*WORK TO COMPLETE*: Given the records below, pull every line with the word "closed" into the answer.

START PROVIDED RECORDS

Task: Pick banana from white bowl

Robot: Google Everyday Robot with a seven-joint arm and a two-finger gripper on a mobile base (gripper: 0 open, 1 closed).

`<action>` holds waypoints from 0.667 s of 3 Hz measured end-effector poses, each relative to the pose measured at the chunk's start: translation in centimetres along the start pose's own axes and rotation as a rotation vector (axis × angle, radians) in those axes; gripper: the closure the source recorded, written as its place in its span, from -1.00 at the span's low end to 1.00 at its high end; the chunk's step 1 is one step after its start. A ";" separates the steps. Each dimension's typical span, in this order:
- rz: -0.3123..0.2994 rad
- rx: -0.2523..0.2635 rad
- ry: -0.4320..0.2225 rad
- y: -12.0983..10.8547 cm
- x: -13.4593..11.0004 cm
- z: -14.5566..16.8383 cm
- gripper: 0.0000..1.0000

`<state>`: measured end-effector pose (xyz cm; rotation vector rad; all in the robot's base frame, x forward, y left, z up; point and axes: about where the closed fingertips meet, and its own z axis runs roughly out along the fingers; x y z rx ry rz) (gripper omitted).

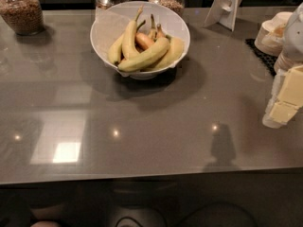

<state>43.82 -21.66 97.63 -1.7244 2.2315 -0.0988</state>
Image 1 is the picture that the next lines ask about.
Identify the stack of white paper cups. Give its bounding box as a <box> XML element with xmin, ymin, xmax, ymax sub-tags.
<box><xmin>255</xmin><ymin>11</ymin><xmax>292</xmax><ymax>57</ymax></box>

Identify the upright yellow banana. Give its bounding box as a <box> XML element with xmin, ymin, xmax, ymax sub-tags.
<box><xmin>122</xmin><ymin>8</ymin><xmax>143</xmax><ymax>59</ymax></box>

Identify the orange-brown banana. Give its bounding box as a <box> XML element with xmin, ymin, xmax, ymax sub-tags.
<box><xmin>135</xmin><ymin>32</ymin><xmax>154</xmax><ymax>50</ymax></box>

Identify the black rubber mat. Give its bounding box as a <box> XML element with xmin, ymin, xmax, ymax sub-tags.
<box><xmin>245</xmin><ymin>39</ymin><xmax>277</xmax><ymax>77</ymax></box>

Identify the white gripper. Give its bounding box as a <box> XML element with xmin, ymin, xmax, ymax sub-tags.
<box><xmin>262</xmin><ymin>3</ymin><xmax>303</xmax><ymax>129</ymax></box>

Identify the yellow banana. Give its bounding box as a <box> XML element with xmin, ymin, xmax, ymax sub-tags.
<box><xmin>145</xmin><ymin>37</ymin><xmax>185</xmax><ymax>71</ymax></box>
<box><xmin>117</xmin><ymin>37</ymin><xmax>170</xmax><ymax>73</ymax></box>
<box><xmin>122</xmin><ymin>8</ymin><xmax>143</xmax><ymax>59</ymax></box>
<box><xmin>108</xmin><ymin>35</ymin><xmax>124</xmax><ymax>65</ymax></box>

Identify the white bowl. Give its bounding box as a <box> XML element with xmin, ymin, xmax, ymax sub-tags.
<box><xmin>90</xmin><ymin>1</ymin><xmax>190</xmax><ymax>80</ymax></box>

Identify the back small banana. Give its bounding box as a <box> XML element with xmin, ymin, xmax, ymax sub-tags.
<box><xmin>148</xmin><ymin>15</ymin><xmax>157</xmax><ymax>40</ymax></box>

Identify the white folded card stand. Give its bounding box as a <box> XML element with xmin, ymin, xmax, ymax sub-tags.
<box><xmin>204</xmin><ymin>0</ymin><xmax>242</xmax><ymax>31</ymax></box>

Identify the left glass jar with grains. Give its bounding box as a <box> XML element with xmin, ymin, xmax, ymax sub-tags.
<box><xmin>0</xmin><ymin>0</ymin><xmax>44</xmax><ymax>35</ymax></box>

END PROVIDED RECORDS

*REPLY TO THE EXERCISE*:
Robot: Google Everyday Robot with a seven-joint arm and a two-finger gripper on a mobile base (gripper: 0 open, 1 closed).
`<state>`: measured end-effector pose (xyz cm; rotation vector rad; all in the robot's base frame, x forward, y left, z up; point and axes: about where the closed fingertips meet, and its own z axis runs roughly out along the fingers; x y z rx ry rz) (gripper omitted).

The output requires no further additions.